The use of the complementary distribution function reveals the presence of 
power laws more clearly. In this plot, reported in Fig. 16.4, if X has a power law 
distribution the behavior of the Prob[X > x] will be a straight line (Mitzenmacher 
2004). As we can see, linear models can well describe several portions of curves for 
all the coordinates. This condition asks for multifractality perhaps associated to 
the space-time heterogeneity of the aquifer structure.
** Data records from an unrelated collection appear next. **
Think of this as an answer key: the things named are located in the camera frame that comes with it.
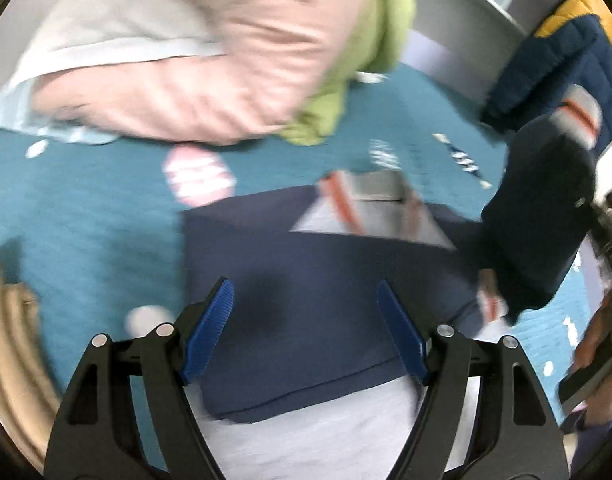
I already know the white pillow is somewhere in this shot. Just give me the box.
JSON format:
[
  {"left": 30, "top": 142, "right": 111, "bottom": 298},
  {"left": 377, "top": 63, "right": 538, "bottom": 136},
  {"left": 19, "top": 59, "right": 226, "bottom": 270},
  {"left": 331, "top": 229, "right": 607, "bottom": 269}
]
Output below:
[{"left": 0, "top": 0, "right": 222, "bottom": 145}]

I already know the teal quilted bedspread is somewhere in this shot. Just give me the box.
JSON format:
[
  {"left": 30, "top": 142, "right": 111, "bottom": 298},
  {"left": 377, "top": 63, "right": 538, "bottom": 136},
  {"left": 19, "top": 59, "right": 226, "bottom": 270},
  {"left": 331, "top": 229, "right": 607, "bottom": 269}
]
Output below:
[{"left": 0, "top": 62, "right": 595, "bottom": 466}]

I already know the person's right hand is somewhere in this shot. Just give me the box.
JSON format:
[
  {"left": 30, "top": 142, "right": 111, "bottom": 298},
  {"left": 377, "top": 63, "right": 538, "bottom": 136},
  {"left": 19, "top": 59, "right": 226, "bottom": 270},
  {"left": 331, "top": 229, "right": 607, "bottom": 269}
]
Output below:
[{"left": 572, "top": 290, "right": 612, "bottom": 427}]

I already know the grey and navy sweatshirt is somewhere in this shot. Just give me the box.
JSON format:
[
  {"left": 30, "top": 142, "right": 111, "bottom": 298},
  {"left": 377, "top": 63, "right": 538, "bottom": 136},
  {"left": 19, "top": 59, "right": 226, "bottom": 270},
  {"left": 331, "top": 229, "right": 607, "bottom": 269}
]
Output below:
[{"left": 172, "top": 85, "right": 602, "bottom": 479}]

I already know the green blanket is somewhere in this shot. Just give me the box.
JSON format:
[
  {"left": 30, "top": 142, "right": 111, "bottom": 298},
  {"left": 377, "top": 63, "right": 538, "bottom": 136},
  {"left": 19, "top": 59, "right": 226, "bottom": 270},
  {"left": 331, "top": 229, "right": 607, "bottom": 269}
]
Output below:
[{"left": 279, "top": 0, "right": 416, "bottom": 146}]

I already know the pink folded duvet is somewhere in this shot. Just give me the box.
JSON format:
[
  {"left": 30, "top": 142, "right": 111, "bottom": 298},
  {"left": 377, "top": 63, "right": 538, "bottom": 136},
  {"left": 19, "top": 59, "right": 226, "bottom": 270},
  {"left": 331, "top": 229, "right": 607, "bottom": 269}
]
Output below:
[{"left": 32, "top": 0, "right": 367, "bottom": 145}]

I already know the tan folded garment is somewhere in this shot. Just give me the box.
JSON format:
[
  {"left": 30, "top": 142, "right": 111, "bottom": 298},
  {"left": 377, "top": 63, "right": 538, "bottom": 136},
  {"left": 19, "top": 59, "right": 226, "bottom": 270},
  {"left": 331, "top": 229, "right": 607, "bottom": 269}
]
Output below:
[{"left": 0, "top": 266, "right": 61, "bottom": 474}]

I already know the navy and yellow quilted jacket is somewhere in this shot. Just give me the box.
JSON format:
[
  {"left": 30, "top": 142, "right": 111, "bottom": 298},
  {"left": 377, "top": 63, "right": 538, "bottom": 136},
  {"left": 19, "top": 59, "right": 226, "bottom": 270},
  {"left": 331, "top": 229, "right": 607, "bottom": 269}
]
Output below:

Here a sudden change in the 
number of data with given concentration values is expected, particularly for pol- 
lution processes (Agterberg 2014). The fractal dimension of the phenomena, related 
to the slope of the straight lines, indicates how much more often there are low 
differences between the data rather then high differences. 

On the whole the aquifer system appears to be governed by an interaction- 
dominant dynamics but it does not present a clear multimodality (or bimodality) 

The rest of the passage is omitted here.